I am so grateful for all the words of condolences and support. I also loved seeing all the beautiful GSD's, as you post. Kodiak will be gone 3 weeks tomorrow. I am reminded of the times we spent together. 3 weeks ago I was sleeping on the couch and I had him on our big white chair butted up against the couch. Through the night I would feel a paw, a nose, or something touching me. He kept reaching out.

He was one great, smart, strong dog. We used to play hockey. At least, our version of it. When he was a puppy, he had a big red, rubber bone. It was quite heavy and he would pick it up and hit balls with it. We did it so often that whenever I picked up a hockey stick, he would get the bone and usually find the ball too.

I have rocks edging my gardens in the back yard. He thought it was his purpose in life to rearrange all the rocks. At times, it was like walking through a mine field. There were rocks all over. The best was in the spring when I mulched. I didn't have to remove any rocks, he did it for me. I just mulched and replaced them.

Of course, he loved the belly rubs. Couldn't walk past him without his asking for one, and me giving it. I miss it. I miss our car rides. I miss his big, soft, furry, body. I have a whole bunch of free time now. I used to spend a lot of time with that dog. That's what made him so great. 

Love your dogs, hold your dogs. Don't ever take today for granted. I didn't and I know that. Some times it's just hard.


----------



## wolfy dog (Aug 1, 2012)

I will hug Deja extra in his honor. I know the feeling. It sounds like you are healing well. My first dog died 35 years ago and I still dream about him. They never really leave you.


----------



## KayDub (May 4, 2014)

We're all here for you, we all share the same great love for canines. If it helps you to share the memories we'd more than love to hear them. Tonight I will snuggle my girls a little bit closer. It's so sad that dogs don't have at least half the life span of us. I've shared every waking moment with one of my girls, car rides, big moments in my life, graduations, moving out on my own. The ups, the downs, the in between, and as she ages I just can't help but to sometimes think of the inevitable. 

I love the garden rock story. My GSD Sable keeps a pet rock, not just any rock in general but the same rock. She'll pack it around, I'll find it everywhere. And as GSDs are sticklers for routine she knows bed time and when I go to put her in her kennel at night surprise she already has her pet rock in there.

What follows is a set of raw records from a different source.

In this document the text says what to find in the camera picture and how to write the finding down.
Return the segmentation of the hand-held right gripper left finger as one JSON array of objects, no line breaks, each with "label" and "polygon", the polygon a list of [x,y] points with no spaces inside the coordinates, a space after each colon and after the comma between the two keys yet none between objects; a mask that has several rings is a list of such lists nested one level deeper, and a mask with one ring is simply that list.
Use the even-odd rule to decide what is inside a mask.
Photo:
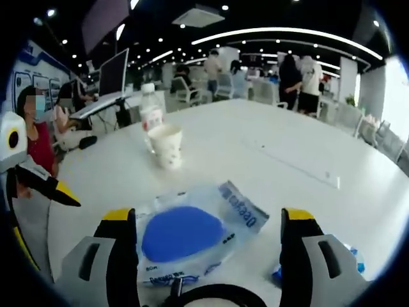
[{"label": "hand-held right gripper left finger", "polygon": [[63,259],[56,287],[70,306],[139,306],[134,209],[109,211]]}]

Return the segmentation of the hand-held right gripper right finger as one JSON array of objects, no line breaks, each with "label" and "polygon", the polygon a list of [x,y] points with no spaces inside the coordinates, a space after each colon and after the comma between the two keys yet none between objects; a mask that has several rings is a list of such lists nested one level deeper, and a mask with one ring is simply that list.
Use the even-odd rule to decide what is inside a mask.
[{"label": "hand-held right gripper right finger", "polygon": [[350,306],[367,289],[353,253],[306,210],[281,211],[281,306]]}]

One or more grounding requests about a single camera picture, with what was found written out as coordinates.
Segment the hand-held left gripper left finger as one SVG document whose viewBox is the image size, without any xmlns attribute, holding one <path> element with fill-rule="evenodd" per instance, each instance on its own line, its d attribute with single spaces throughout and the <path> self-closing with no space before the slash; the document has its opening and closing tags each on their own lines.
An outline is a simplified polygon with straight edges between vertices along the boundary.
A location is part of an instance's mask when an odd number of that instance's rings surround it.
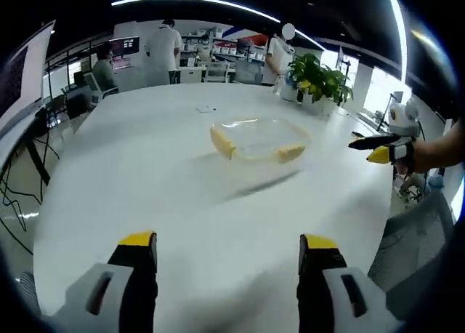
<svg viewBox="0 0 465 333">
<path fill-rule="evenodd" d="M 133 233 L 68 285 L 59 308 L 42 306 L 43 317 L 59 332 L 153 332 L 157 270 L 157 233 Z"/>
</svg>

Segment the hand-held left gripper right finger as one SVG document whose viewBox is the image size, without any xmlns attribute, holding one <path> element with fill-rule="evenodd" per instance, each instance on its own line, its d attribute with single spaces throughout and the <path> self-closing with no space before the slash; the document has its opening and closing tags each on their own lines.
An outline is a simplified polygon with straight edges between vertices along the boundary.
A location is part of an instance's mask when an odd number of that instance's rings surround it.
<svg viewBox="0 0 465 333">
<path fill-rule="evenodd" d="M 300 332 L 397 332 L 387 296 L 346 264 L 335 241 L 302 234 L 296 298 Z"/>
</svg>

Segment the person's right hand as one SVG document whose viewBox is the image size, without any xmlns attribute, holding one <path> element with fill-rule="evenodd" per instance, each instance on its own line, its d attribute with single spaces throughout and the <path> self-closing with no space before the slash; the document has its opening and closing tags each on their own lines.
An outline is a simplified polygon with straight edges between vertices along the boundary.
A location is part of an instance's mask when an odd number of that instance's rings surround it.
<svg viewBox="0 0 465 333">
<path fill-rule="evenodd" d="M 409 161 L 407 159 L 396 160 L 393 165 L 395 167 L 395 171 L 401 175 L 408 175 L 413 173 L 421 174 L 424 172 L 422 168 L 416 168 L 413 161 Z"/>
</svg>

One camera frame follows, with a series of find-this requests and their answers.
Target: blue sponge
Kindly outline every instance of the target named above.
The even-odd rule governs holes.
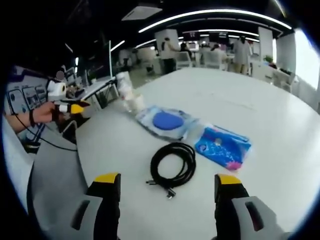
[[[162,111],[154,115],[152,123],[158,129],[172,130],[181,127],[184,120],[179,116]]]

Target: coiled black cable
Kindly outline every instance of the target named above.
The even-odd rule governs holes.
[[[160,176],[158,172],[158,166],[161,160],[170,155],[174,154],[183,160],[181,171],[173,178],[165,178]],[[153,180],[147,181],[150,185],[159,185],[168,191],[168,198],[172,198],[176,193],[172,188],[181,186],[187,183],[196,171],[196,153],[195,150],[184,143],[174,142],[160,148],[155,155],[152,157],[150,164],[150,172]]]

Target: cable wire
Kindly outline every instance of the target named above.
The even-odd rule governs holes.
[[[20,118],[18,117],[17,114],[14,113],[14,115],[15,115],[15,117],[19,120],[19,122],[22,124],[22,126],[24,126],[24,128],[25,128],[26,130],[28,130],[30,133],[32,133],[34,136],[37,137],[37,134],[33,133],[29,128],[27,128],[27,126],[20,120]],[[69,149],[69,148],[65,148],[65,147],[62,147],[62,146],[55,145],[55,144],[53,144],[52,142],[49,142],[49,141],[43,139],[43,138],[40,137],[40,136],[39,136],[39,139],[41,139],[42,141],[46,142],[47,144],[50,144],[50,145],[52,145],[52,146],[54,146],[54,147],[56,147],[56,148],[58,148],[58,149],[63,149],[63,150],[71,151],[71,152],[77,152],[76,149]]]
[[[170,154],[174,154],[183,160],[181,171],[173,178],[165,178],[158,172],[158,166],[162,159]],[[172,198],[176,193],[172,188],[186,184],[196,171],[195,150],[184,143],[174,142],[160,148],[152,157],[150,172],[153,180],[147,181],[150,185],[159,185],[168,191],[168,198]]]

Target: ceiling
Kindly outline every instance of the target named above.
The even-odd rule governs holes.
[[[297,25],[292,16],[283,17],[274,0],[144,0],[144,3],[153,4],[162,11],[147,19],[132,21],[121,21],[121,19],[138,5],[137,0],[132,0],[131,3],[123,0],[23,2],[25,3],[19,2],[20,7],[14,8],[11,15],[16,22],[11,30],[14,36],[11,42],[14,62],[50,75],[55,75],[62,64],[71,65],[75,57],[89,59],[100,53],[103,42],[111,40],[113,47],[125,40],[121,48],[135,47],[154,39],[155,32],[165,28],[177,29],[180,36],[184,31],[200,29],[230,29],[258,33],[257,23],[259,23],[271,27],[275,38],[281,32],[283,34],[290,32],[277,23],[255,16],[206,13],[174,19],[138,33],[140,29],[150,24],[188,12],[239,9],[272,17],[292,27]]]

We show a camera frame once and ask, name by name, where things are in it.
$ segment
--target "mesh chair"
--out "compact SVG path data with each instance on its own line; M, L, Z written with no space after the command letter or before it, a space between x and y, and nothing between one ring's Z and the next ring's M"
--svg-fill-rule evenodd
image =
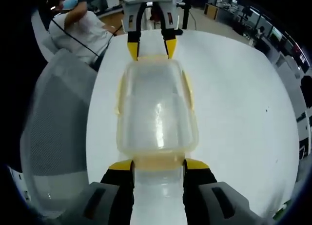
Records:
M96 72L65 49L40 75L20 158L31 205L57 217L88 184L86 126Z

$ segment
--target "white table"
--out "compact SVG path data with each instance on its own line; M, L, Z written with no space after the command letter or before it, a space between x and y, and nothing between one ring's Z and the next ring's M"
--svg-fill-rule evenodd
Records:
M127 35L115 37L94 86L87 124L89 182L99 182L126 159L116 145L114 112L119 80L131 57ZM140 56L165 54L160 31L142 32ZM259 51L238 41L197 31L178 37L174 59L189 74L199 143L191 157L210 166L250 202L271 216L292 194L298 169L298 133L281 79Z

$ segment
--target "transparent plastic box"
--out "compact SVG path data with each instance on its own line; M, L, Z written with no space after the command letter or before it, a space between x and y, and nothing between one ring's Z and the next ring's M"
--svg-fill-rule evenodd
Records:
M188 77L175 60L131 62L119 86L117 147L131 158L184 156L198 142Z

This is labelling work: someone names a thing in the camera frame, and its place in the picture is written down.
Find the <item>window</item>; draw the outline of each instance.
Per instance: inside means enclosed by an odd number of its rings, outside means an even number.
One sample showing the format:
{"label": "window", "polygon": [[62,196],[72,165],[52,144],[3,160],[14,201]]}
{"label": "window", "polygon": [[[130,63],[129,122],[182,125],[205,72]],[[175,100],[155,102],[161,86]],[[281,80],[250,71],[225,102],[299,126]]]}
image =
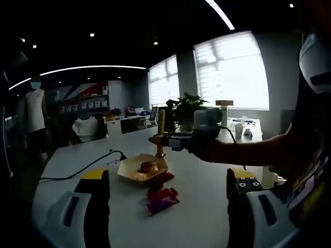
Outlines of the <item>window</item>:
{"label": "window", "polygon": [[265,69],[251,32],[210,40],[194,50],[198,93],[206,106],[233,100],[233,108],[269,110]]}
{"label": "window", "polygon": [[150,68],[148,94],[151,108],[165,106],[169,99],[178,100],[179,82],[176,55]]}

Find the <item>potted plant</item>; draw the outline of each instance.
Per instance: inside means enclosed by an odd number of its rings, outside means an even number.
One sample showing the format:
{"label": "potted plant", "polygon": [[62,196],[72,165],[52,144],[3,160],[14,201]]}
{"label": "potted plant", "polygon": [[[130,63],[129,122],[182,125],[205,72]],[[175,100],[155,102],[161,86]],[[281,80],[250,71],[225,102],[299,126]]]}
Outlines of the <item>potted plant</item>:
{"label": "potted plant", "polygon": [[168,100],[167,106],[172,109],[174,121],[180,125],[181,131],[190,132],[193,130],[193,114],[196,110],[205,110],[202,106],[204,102],[199,96],[192,96],[184,93],[184,98],[178,98],[178,101]]}

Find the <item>white table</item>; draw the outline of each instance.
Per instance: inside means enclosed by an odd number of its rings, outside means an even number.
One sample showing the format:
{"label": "white table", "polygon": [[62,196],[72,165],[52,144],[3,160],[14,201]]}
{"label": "white table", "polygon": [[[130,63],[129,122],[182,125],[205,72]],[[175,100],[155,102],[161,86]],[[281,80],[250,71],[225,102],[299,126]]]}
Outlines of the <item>white table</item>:
{"label": "white table", "polygon": [[[249,125],[253,140],[262,140],[259,120]],[[48,162],[43,177],[66,177],[90,162],[117,149],[130,157],[141,153],[155,154],[156,147],[147,139],[156,134],[157,128],[149,128],[123,134],[118,139],[105,138],[98,141],[59,148]],[[231,142],[226,132],[220,139]],[[118,176],[118,164],[109,163],[119,158],[118,154],[100,160],[88,170],[110,170],[110,221],[109,239],[112,248],[129,247],[226,247],[229,227],[226,198],[226,174],[230,167],[241,166],[214,164],[201,161],[187,151],[172,151],[165,148],[165,160],[169,172],[175,178],[165,184],[179,193],[180,203],[153,217],[145,212],[146,190],[122,180]],[[262,168],[247,166],[259,181]],[[41,182],[37,188],[32,218],[43,232],[47,211],[67,191],[73,191],[80,180],[78,175],[70,180]]]}

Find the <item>ceiling light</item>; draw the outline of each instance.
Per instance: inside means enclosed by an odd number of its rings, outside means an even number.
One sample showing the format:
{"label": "ceiling light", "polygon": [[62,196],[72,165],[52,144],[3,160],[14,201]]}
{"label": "ceiling light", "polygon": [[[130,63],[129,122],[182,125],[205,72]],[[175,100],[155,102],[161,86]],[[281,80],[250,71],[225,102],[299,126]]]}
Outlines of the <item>ceiling light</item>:
{"label": "ceiling light", "polygon": [[[64,69],[59,69],[59,70],[55,70],[55,71],[49,71],[49,72],[45,72],[42,73],[40,76],[44,76],[44,75],[48,75],[48,74],[52,74],[52,73],[56,73],[56,72],[60,72],[60,71],[68,71],[68,70],[75,70],[75,69],[85,69],[85,68],[107,68],[107,67],[113,67],[113,68],[131,68],[131,69],[140,69],[140,70],[146,70],[146,67],[138,67],[138,66],[77,66],[77,67],[69,67],[69,68],[64,68]],[[20,81],[19,83],[11,86],[9,88],[9,90],[15,88],[16,86],[25,83],[26,81],[31,80],[31,77],[29,77],[28,79],[25,79],[23,81]]]}
{"label": "ceiling light", "polygon": [[223,19],[225,24],[228,26],[230,30],[234,30],[234,26],[230,22],[227,15],[221,10],[221,8],[214,2],[214,0],[205,0],[217,13],[218,15]]}

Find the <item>ceiling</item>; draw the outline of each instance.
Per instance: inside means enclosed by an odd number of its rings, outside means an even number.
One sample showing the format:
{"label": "ceiling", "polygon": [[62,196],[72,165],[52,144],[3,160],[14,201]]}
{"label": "ceiling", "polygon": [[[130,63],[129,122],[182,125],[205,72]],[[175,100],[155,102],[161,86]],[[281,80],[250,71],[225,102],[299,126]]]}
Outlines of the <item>ceiling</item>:
{"label": "ceiling", "polygon": [[[288,0],[216,0],[234,32],[300,28]],[[89,65],[146,67],[197,43],[230,33],[204,0],[124,1],[68,6],[14,8],[6,28],[9,87],[36,73]],[[50,87],[63,84],[133,81],[138,69],[79,69],[42,77]]]}

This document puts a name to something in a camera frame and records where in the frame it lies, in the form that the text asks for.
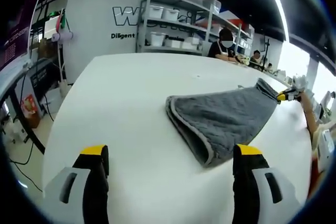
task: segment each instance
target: table leg
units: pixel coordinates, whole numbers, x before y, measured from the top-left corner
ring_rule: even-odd
[[[44,155],[44,151],[45,151],[46,148],[40,142],[38,137],[35,135],[32,128],[30,128],[27,119],[23,115],[20,103],[19,103],[19,101],[16,97],[15,89],[11,88],[8,93],[9,93],[10,100],[12,101],[13,108],[15,110],[16,116],[19,119],[23,129],[26,131],[28,137],[32,140],[32,142],[36,145],[36,147],[40,150],[40,152]]]

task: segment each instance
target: face mask
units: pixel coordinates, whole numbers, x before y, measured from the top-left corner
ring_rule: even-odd
[[[225,41],[225,40],[221,40],[220,43],[226,47],[226,48],[229,48],[232,46],[233,42],[232,41]]]

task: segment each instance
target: white storage box
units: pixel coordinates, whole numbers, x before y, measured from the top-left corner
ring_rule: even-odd
[[[211,10],[211,8],[213,7],[213,13],[216,14],[219,14],[222,6],[220,1],[218,0],[203,0],[202,4],[205,8],[208,8],[209,10]]]
[[[181,41],[179,40],[173,40],[173,39],[167,39],[165,41],[166,47],[173,47],[173,48],[180,48],[181,47]]]
[[[198,45],[200,43],[200,39],[199,38],[194,38],[194,37],[188,37],[185,39],[185,42],[189,42],[193,45]]]
[[[48,106],[47,106],[47,102],[46,102],[45,97],[43,97],[42,101],[41,101],[41,103],[42,103],[43,107],[45,108],[46,112],[48,113],[48,109],[49,109],[50,114],[57,113],[59,108],[61,107],[61,104],[62,104],[62,101],[63,101],[63,99],[61,97],[60,89],[56,88],[56,89],[49,90],[46,93],[46,97],[47,97],[47,100],[48,100]]]
[[[197,45],[193,45],[190,42],[184,41],[184,42],[182,42],[181,48],[190,49],[190,50],[197,50]]]
[[[149,17],[150,18],[162,18],[163,7],[151,5],[149,7]]]
[[[151,32],[151,45],[154,47],[162,47],[164,38],[166,34],[164,33],[157,33],[155,31]]]
[[[163,10],[162,18],[169,21],[177,21],[179,12],[179,10],[165,8]]]

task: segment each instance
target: metal shelf
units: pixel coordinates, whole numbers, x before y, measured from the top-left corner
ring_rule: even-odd
[[[232,24],[230,21],[223,19],[221,17],[219,17],[217,14],[212,14],[212,20],[219,23],[220,25],[223,25],[233,31],[239,31],[239,27],[237,27],[235,24]],[[250,36],[243,30],[240,30],[241,32],[241,36],[244,39],[249,39]]]
[[[156,18],[150,18],[149,17],[149,9],[151,3],[161,3],[168,6],[177,7],[180,9],[187,10],[191,12],[191,24],[182,23],[182,22],[172,22],[169,20],[164,19],[156,19]],[[197,50],[187,50],[187,49],[181,49],[181,48],[169,48],[169,47],[152,47],[147,46],[145,47],[145,38],[147,34],[147,25],[148,24],[166,24],[169,26],[175,26],[184,28],[186,32],[189,33],[189,36],[193,36],[193,32],[200,31],[202,33],[205,33],[205,41],[209,41],[210,37],[218,38],[218,34],[211,32],[211,26],[212,22],[217,22],[218,24],[225,26],[229,28],[230,30],[237,33],[237,41],[239,41],[240,38],[250,38],[250,36],[242,31],[241,25],[237,27],[236,25],[232,24],[230,21],[225,20],[221,18],[218,14],[213,13],[213,8],[207,9],[201,4],[193,3],[189,0],[141,0],[140,1],[140,10],[143,10],[140,12],[138,17],[138,26],[137,26],[137,32],[136,32],[136,44],[135,48],[136,51],[144,51],[144,50],[156,50],[156,51],[170,51],[170,52],[184,52],[184,53],[192,53],[192,54],[202,54],[200,51]],[[207,27],[201,27],[195,25],[196,20],[198,17],[201,16],[205,20],[207,20]]]
[[[194,25],[190,25],[187,23],[182,23],[182,22],[178,22],[178,21],[170,21],[170,20],[165,20],[165,19],[160,19],[160,18],[148,18],[147,22],[149,24],[168,24],[168,25],[172,25],[172,26],[177,26],[177,27],[182,27],[185,29],[189,29],[189,30],[195,30],[195,31],[202,31],[204,33],[206,33],[206,29],[200,26],[194,26]]]
[[[186,9],[186,10],[191,10],[191,11],[209,11],[206,7],[197,4],[197,3],[193,3],[189,0],[151,0],[153,2],[157,2],[157,3],[162,3],[162,4],[167,4],[167,5],[173,5],[176,7],[180,7],[182,9]]]
[[[189,53],[194,55],[202,55],[202,51],[193,50],[193,49],[184,49],[184,48],[174,48],[174,47],[156,47],[156,46],[145,46],[143,47],[143,51],[165,51],[172,53]]]
[[[237,43],[233,42],[233,45],[236,45]],[[245,47],[241,46],[240,44],[238,44],[238,47],[241,47],[241,48],[244,48],[246,49]]]

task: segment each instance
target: shelf post
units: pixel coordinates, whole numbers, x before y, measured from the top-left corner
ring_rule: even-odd
[[[145,41],[146,41],[146,32],[147,32],[147,23],[148,23],[148,15],[149,15],[149,7],[150,7],[150,4],[151,4],[151,0],[147,0],[146,1],[146,6],[145,6],[145,10],[143,12],[143,27],[141,30],[141,36],[140,36],[140,51],[141,52],[144,52],[144,46],[145,46]]]
[[[235,46],[235,54],[237,54],[237,51],[238,51],[238,43],[239,43],[239,40],[240,40],[240,34],[242,33],[242,27],[241,27],[241,23],[239,24],[239,30],[238,30],[238,34],[237,34],[237,37],[236,37],[236,46]]]
[[[210,12],[209,12],[209,17],[208,17],[208,25],[206,27],[206,34],[205,34],[205,41],[206,42],[209,42],[210,30],[211,30],[211,25],[212,25],[213,8],[214,8],[214,6],[211,5]]]
[[[140,0],[140,9],[139,9],[139,15],[138,15],[138,23],[137,23],[137,31],[136,31],[136,39],[135,39],[135,52],[139,52],[139,32],[140,32],[140,25],[141,25],[141,18],[142,18],[142,0]]]

I hope you continue to mend your heart. Remember the memories and the greatness of your friend. I don't know you or Kodiak but in my own way I'll miss him too as I know the hurt of losing a great dog. In time hopefully you can proceed to add a new addition to your family. There's lots of great dogs out there without homes that can use the love you have to give. My thoughts continue to be with you.


----------